= Rickettsial disease =

Rickettsial diseases are a group of infectious diseases caused by various species of bacteria belonging to the order Rickettsia, including from various genera (such as Anaplasma, Rickettsia, Ehrlichia, and others). These bacteria are typically transmitted to humans through the bites of infected arthropods, such as ticks, fleas, and lice. Rickettsial diseases are characterized by a range of symptoms, which can vary depending on the specific type of rickettsial infection but often include fever, headache, rash, and muscle aches.
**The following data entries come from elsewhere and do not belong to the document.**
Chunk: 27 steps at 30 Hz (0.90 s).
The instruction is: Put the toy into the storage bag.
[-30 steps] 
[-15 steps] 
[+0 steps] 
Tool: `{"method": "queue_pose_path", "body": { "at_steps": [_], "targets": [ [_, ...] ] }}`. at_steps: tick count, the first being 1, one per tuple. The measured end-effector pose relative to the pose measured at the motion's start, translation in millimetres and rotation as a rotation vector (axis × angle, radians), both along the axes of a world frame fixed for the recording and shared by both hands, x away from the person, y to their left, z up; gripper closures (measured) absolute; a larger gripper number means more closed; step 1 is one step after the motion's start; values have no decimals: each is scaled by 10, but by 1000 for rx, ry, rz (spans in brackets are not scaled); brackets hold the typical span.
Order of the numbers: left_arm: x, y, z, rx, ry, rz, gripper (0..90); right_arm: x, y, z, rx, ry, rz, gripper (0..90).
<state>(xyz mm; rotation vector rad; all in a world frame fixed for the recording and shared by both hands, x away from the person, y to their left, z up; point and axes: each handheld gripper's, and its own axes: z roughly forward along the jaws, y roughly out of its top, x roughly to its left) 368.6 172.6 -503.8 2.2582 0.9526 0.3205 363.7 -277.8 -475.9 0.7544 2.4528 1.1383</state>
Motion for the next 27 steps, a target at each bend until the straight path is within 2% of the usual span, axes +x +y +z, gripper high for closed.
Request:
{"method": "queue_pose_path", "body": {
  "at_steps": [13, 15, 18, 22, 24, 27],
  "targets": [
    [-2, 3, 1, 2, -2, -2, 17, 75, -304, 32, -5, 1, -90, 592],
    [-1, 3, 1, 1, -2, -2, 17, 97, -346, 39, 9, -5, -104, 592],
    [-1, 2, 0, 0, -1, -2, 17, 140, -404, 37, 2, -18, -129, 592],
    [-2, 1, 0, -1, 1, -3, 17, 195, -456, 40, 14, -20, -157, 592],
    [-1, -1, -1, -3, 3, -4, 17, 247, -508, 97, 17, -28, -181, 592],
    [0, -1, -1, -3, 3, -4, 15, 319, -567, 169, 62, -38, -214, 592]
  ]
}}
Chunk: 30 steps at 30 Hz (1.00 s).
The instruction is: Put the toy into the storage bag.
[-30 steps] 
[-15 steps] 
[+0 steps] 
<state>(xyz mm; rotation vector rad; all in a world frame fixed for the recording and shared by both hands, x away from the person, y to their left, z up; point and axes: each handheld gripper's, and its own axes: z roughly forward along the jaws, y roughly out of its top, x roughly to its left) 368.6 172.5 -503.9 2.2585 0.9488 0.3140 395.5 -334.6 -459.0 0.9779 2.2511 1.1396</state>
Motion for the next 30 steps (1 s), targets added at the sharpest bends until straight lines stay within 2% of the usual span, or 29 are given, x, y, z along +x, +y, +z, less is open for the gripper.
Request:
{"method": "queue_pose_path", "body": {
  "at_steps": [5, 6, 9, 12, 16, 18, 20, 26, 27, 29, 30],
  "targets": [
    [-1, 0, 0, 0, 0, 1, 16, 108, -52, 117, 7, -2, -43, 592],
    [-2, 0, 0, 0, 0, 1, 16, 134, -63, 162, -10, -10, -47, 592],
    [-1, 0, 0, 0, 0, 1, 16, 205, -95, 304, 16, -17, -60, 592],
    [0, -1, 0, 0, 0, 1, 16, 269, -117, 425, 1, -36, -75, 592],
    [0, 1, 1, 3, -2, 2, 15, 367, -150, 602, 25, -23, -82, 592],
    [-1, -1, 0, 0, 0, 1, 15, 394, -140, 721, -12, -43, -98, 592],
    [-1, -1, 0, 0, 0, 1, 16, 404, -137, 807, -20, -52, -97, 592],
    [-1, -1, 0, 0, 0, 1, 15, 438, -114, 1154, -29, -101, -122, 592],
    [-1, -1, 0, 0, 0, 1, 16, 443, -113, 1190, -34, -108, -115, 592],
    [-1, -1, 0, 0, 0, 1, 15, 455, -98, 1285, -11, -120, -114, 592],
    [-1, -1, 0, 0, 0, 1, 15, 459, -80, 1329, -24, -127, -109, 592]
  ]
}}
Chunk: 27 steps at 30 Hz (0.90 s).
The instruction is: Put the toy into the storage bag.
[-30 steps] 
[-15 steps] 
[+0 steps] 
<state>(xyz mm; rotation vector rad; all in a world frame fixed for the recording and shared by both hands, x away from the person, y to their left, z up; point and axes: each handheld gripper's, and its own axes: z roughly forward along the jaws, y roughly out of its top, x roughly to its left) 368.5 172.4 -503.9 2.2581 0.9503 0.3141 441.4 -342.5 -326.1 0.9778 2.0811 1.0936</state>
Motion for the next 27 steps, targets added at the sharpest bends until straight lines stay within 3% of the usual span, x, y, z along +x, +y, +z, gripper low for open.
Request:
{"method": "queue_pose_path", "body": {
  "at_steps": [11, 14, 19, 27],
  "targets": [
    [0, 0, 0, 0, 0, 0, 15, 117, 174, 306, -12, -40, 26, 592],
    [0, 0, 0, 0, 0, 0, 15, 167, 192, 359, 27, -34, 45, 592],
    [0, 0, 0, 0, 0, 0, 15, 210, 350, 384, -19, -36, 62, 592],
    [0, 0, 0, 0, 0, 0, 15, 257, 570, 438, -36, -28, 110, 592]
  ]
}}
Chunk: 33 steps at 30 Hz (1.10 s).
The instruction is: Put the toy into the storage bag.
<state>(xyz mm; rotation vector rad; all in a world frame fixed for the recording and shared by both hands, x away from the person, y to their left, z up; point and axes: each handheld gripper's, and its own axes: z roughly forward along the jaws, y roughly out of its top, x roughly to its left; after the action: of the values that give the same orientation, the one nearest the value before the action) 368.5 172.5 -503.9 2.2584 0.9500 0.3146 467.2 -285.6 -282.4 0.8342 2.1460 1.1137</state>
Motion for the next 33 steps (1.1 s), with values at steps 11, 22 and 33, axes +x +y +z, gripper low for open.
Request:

Some well-known rickettsial diseases include:

- Rickettsialpox - caused by Rickettsia akari, this disease is transmitted by mite bites and is generally milder than other rickettsial infections.
- Rocky Mountain spotted fever - caused by Rickettsia rickettsii, this disease is transmitted by tick bites and is prevalent in the Americas.
- Scrub typhus - caused by Orientia tsutsugamushi (formerly classified as a Rickettsia), this disease is transmitted by chigger bites and is common in parts of Asia and the Pacific.
- Typhus - there are different types of typhus, including epidemic typhus caused by Rickettsia prowazekii (transmitted by lice) and murine typhus caused by Rickettsia typhi (transmitted by fleas).